How James is making the Bo Bo Buddies Boat go faster
Dragons Den for Will It Make The Boat Go Faster Alumni
James Roupell is an entrepreneur in the truest sense of the word and the lead character in one of our favourite success stories to come out of the Dragon’s Den.
Not least, because we feel we have a vested interest. James was one of the participants in our inaugural Will It Make The Boat Go Faster? Open Programme in 2013.
Featured in last week’s episode of the BBC programme, he brought his BoBo Buddies fledgling business to Peter Jones, Piers Linley, Kelly Hoppen, Deborah Meaden and Duncan Bannatyne with aconcrete goal in mind – to secure £50,000 worth of investment.
As founder of the business, he had accepted an offer of £50,000 in exchange for a 40% stake, from Deborah Meaden and Peter Jones. The Independent reports on James’ thoughts at the time:
“Standing there, surrounded by film crew and cameras, with all eyes on you, is so surreal. You’re under so much pressure to make a decision. I was trying to think rationally. It was only once I’d left that I thought, ‘What have I done?’”

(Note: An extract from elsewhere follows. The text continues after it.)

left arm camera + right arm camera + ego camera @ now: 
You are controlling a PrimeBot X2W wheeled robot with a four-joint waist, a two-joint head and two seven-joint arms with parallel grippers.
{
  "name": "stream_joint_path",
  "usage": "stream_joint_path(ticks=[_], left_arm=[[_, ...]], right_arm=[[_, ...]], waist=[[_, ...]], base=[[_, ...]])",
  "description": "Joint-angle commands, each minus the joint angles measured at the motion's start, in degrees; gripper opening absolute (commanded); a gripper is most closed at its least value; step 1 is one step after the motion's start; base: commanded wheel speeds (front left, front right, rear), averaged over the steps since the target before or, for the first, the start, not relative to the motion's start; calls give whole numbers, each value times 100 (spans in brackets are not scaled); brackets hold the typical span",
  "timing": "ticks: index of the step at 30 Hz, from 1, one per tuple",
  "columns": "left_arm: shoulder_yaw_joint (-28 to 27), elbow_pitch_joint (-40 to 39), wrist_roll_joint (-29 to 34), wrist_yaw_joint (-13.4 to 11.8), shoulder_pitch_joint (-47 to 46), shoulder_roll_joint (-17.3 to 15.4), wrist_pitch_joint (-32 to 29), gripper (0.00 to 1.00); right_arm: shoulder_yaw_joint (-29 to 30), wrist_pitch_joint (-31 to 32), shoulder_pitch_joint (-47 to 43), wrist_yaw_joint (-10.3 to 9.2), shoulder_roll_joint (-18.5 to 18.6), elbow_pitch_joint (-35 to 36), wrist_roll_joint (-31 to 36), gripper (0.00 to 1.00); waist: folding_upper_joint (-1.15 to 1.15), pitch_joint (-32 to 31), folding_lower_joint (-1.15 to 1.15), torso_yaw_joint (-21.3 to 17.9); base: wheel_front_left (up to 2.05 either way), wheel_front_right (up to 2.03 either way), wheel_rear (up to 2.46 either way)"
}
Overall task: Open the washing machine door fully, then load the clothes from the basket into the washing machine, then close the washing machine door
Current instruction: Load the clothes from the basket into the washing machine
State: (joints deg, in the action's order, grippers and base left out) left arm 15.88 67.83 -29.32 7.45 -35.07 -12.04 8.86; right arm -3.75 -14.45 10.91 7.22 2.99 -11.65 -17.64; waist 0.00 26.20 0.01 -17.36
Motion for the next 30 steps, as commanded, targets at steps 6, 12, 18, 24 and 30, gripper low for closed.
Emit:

“They were very persuasive – I hadn’t planned to give away nearly that much of my company.”
Business dream becomes a reality
Before we find out why this business entrepreneur turned down the money he needed, let’s find out more about where the idea for BoBo Buddies came from.
“I was on a flight back in 2012 – I was surrounded by kids with soft toys and blankets strewn everywhere. When I was small, my granny had sewn a blanket into my favourite toy and I suddenly thought, why don’t I start making these all-in-one toys.”
Within six months, his business dream was a reality – he had sold his first batch of 4,000 units at Christmas fairs and trade shows, and had managed to secure a contract with Debenhams. However, when the banks refused him the £50,000 he needed to deliver the products to fulfill the deal, he turned to the Dragon’s Den.
Retaining control of your business
So after achieving success in terms of getting the investment he’d wanted, why did James turn down the Dragons?
“I know some people from within the retail industry who help me out when I’ve had questions or problems. They are my sounding board,” he explained. “I explained my situation and to my surprise, most of them offered to help.”
Having secured an offer of financial help – a loan with a small amount of interest – James was able to move forward without the help of the Dragons, whilst retaining control of his business.
“The most important thing was that I lost no equity,” he said.
Will It Make The Boat Go Faster?
Since the programme was filmed 12 months ago, he has sold over 20,000 products in UK stores such as Debenhams, Harvey Nichols and Fenwick.
We caught up with James this week to ask him how he felt in hindsight about his time on The Will It Make The Boat Go Faster workshops last year.
“I have to say that I’ve been putting into practice so many things from the Will It workshops and now don’t do anything without asking myself “Will it make the boat go faster?”. I came away from it feeling more efficient and organised. I’ve since gravitated towards people who are enthusiastic and who can directly help…and I found it very useful meeting new people, all of whom shared a commondesire to learn and improve the way they do things.”